Yes, as I said before, if you have a problem that maps cleanly onto LLVM and you don't mind the weight that LLVM brings along, by all means use it! But you shouldn't think of LLVM as an "assembly generator library." That implies that it is far more general-purpose than it actually is. DynASM is actually an assembly generator library. LLVM is an IR, a set of optimization passes for that IR, and a set of target-specific code generators for that IR. The key point is "for that IR."
DynASM is a tool that you can count on when no existing IR's like LLVM, .NET, etc. fit your needs. It's a lower-level tool -- LLVM could conceivably use DynASM to perform its own target-specific instruction encoding. DynASM is a small, focused tool that does one thing and does it well. LLVM is more of a toolbox that tries to get the 99% case right for its target audience. As a result, it represents a lot more compromises and changes in more fundamental ways over time (for example, it recently completely rewrote its register allocator).
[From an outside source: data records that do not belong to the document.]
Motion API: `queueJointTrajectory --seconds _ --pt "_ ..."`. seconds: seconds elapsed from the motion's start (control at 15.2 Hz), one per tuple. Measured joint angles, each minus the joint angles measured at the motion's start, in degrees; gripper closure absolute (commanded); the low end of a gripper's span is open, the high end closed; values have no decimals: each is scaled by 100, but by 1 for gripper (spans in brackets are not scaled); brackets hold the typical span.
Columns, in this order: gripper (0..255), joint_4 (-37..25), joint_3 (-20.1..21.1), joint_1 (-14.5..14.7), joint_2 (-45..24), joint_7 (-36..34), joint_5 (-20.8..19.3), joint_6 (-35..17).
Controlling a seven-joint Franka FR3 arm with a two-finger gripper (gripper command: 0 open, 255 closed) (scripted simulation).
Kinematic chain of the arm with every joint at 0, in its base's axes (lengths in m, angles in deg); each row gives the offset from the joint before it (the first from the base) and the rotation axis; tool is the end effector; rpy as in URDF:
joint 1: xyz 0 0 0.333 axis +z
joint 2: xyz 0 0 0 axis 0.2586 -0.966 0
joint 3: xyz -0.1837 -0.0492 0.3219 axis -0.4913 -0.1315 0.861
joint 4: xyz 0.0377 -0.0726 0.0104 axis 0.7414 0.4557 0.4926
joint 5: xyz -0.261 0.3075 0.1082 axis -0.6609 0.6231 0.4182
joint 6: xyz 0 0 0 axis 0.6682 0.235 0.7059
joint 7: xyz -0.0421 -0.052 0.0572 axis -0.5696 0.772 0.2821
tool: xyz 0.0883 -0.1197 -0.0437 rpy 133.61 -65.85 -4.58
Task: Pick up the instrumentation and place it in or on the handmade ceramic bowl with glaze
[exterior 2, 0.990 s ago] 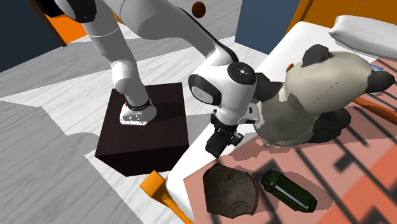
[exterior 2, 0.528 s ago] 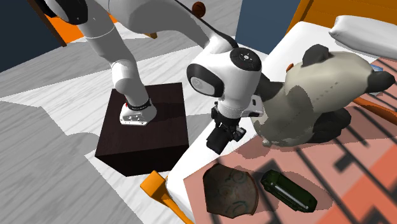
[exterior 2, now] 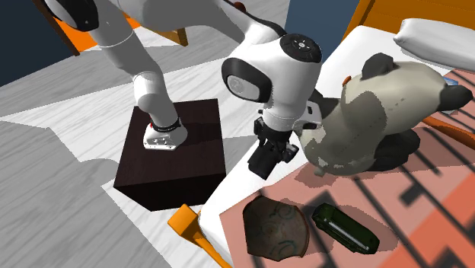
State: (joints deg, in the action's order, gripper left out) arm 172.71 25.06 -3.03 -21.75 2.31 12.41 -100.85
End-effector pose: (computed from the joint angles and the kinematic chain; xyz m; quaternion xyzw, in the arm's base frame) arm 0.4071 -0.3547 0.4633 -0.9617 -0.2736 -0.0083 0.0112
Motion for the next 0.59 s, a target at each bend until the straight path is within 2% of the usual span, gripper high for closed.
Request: queueJointTrajectory --seconds 0.13,0.33,0.46,0.59 --pt "255 -189 -171 -33 -209 269 159 43" --pt "255 -677 -503 -146 -860 945 710 151" --pt "255 -1030 -669 -364 -1358 1460 1136 248" --pt "255 -1528 -692 -741 -2030 2022 1725 411"
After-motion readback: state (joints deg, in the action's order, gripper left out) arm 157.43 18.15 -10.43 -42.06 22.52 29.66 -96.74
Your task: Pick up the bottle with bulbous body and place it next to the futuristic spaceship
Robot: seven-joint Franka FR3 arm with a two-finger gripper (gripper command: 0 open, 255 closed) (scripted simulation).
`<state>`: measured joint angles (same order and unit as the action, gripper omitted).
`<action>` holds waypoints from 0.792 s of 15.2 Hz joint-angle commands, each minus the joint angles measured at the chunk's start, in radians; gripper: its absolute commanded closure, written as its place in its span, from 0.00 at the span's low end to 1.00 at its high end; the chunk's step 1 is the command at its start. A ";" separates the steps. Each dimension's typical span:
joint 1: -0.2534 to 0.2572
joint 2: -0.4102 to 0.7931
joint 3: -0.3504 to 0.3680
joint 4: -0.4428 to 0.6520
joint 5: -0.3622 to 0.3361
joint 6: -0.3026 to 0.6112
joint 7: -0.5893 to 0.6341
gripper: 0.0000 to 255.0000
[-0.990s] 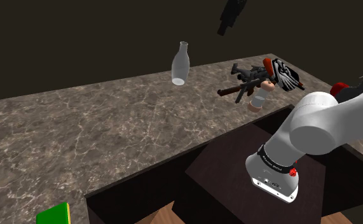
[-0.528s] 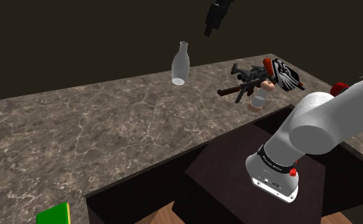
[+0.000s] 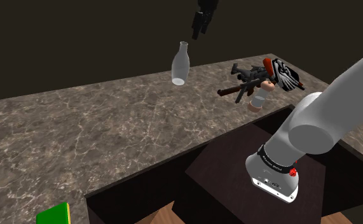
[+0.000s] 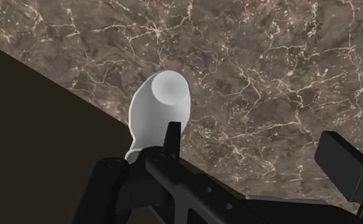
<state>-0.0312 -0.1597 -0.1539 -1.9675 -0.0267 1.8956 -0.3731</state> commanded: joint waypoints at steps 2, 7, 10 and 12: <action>-0.010 0.123 -0.021 0.101 0.023 0.001 -0.041 0.00; -0.038 0.331 -0.043 0.284 0.070 -0.010 -0.108 0.00; -0.063 0.463 -0.048 0.417 0.099 -0.034 -0.142 0.00; -0.078 0.531 -0.048 0.492 0.112 -0.051 -0.157 0.00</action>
<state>-0.1009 0.3350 -0.2012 -1.5141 0.0778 1.8522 -0.5204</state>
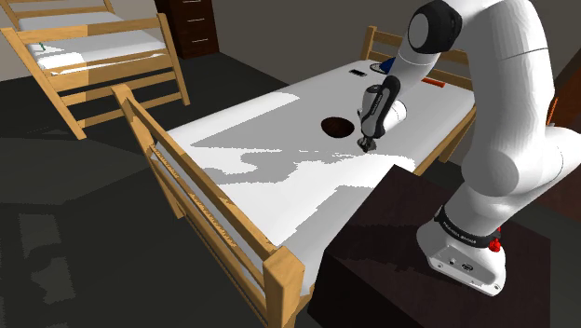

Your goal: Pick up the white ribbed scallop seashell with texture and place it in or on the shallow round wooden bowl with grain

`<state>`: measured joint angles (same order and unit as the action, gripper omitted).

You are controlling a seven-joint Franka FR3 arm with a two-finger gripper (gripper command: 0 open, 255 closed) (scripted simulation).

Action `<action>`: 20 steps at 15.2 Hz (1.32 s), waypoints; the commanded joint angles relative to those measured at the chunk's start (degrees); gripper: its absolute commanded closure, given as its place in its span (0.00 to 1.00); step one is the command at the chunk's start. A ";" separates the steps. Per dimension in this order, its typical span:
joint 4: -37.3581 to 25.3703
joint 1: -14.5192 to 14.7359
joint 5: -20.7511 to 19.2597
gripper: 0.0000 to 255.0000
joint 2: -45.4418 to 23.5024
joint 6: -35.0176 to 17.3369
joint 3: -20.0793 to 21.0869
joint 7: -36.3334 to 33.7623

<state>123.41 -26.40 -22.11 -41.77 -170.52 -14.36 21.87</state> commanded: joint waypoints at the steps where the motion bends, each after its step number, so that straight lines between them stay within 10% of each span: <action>1: 0.00 0.00 0.00 1.00 0.00 0.00 0.00 0.00; 20: 3.91 -0.58 0.10 1.00 9.98 5.94 0.69 2.27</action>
<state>126.98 -26.95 -22.03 -32.66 -165.12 -13.72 23.95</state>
> Perhaps the preprocessor is syntactic sugar over a library that build the code representation as a data structure and there are ways to programmatically manipulate this data structure to implement optimizations.
No, definitely not. The idea is that you perform optimizations before the code generation step. I didn't do this in the article because these were just simple "Hello, World" examples, but maybe I should write a follow-up article that illustrates how optimization fits into this framework.
You could probably very easily clean up the syntax for a C->x64 JIT without requiring (yech) a preprocessor.